Give back exactly the lines of the material below, starting with the line with "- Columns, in" and going on through the line with "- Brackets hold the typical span".
* * * *
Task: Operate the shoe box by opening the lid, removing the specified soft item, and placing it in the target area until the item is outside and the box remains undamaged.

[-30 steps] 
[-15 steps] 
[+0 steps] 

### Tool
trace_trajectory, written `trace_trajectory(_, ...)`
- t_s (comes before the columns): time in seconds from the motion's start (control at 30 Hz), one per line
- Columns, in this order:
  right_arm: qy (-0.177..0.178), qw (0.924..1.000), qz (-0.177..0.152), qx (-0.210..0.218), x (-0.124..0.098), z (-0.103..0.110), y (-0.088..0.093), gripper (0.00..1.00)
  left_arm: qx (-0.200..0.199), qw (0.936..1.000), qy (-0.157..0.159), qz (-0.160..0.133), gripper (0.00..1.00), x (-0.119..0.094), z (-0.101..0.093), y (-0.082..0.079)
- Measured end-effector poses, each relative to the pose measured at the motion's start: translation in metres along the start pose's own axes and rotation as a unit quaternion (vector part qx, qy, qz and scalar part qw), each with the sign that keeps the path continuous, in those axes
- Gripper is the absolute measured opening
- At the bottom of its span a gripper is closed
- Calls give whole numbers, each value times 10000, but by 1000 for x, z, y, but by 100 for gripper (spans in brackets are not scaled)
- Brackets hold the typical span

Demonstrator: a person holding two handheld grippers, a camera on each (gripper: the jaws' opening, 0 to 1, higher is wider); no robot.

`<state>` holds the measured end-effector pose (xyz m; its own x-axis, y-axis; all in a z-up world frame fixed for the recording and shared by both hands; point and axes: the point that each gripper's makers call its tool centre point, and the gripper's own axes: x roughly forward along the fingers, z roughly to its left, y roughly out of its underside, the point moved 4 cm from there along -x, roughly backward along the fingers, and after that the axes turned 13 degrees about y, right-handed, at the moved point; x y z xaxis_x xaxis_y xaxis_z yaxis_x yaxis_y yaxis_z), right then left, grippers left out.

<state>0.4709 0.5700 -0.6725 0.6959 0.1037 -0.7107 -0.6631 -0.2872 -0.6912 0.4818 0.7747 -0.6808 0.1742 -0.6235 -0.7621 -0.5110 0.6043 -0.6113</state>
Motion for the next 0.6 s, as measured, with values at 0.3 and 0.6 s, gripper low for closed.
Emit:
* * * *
Written reply -
- Columns, in this order:
  right_arm: qy (-0.177..0.178), qw (0.924..1.000), qz (-0.177..0.152), qx (-0.210..0.218), x (-0.124..0.098), z (-0.103..0.110), y (-0.088..0.093), gripper (0.00..1.00)
  left_arm: qx (-0.200..0.199), qw (0.936..1.000), qy (-0.157..0.159), qz (-0.160..0.133), gripper (0.00..1.00), x (-0.119..0.094), z (-0.101..0.093), y (-0.082..0.079)
- Measured end-effector poses, each relative to the pose measured at the motion's start: translation in metres along the start pose's own axes and rotation as a unit quaternion (vector part qx, qy, qz and scalar part qw), each with the sign that keeps the path continuous, in those axes
- Gripper is the absolute measured opening
- At the bottom of its span a gripper is closed
- Calls give whole numbers, each value times 10000, but by 1000 for x, z, y, but by 100 for gripper (spans in brackets are not scaled)
- Brackets hold the typical span

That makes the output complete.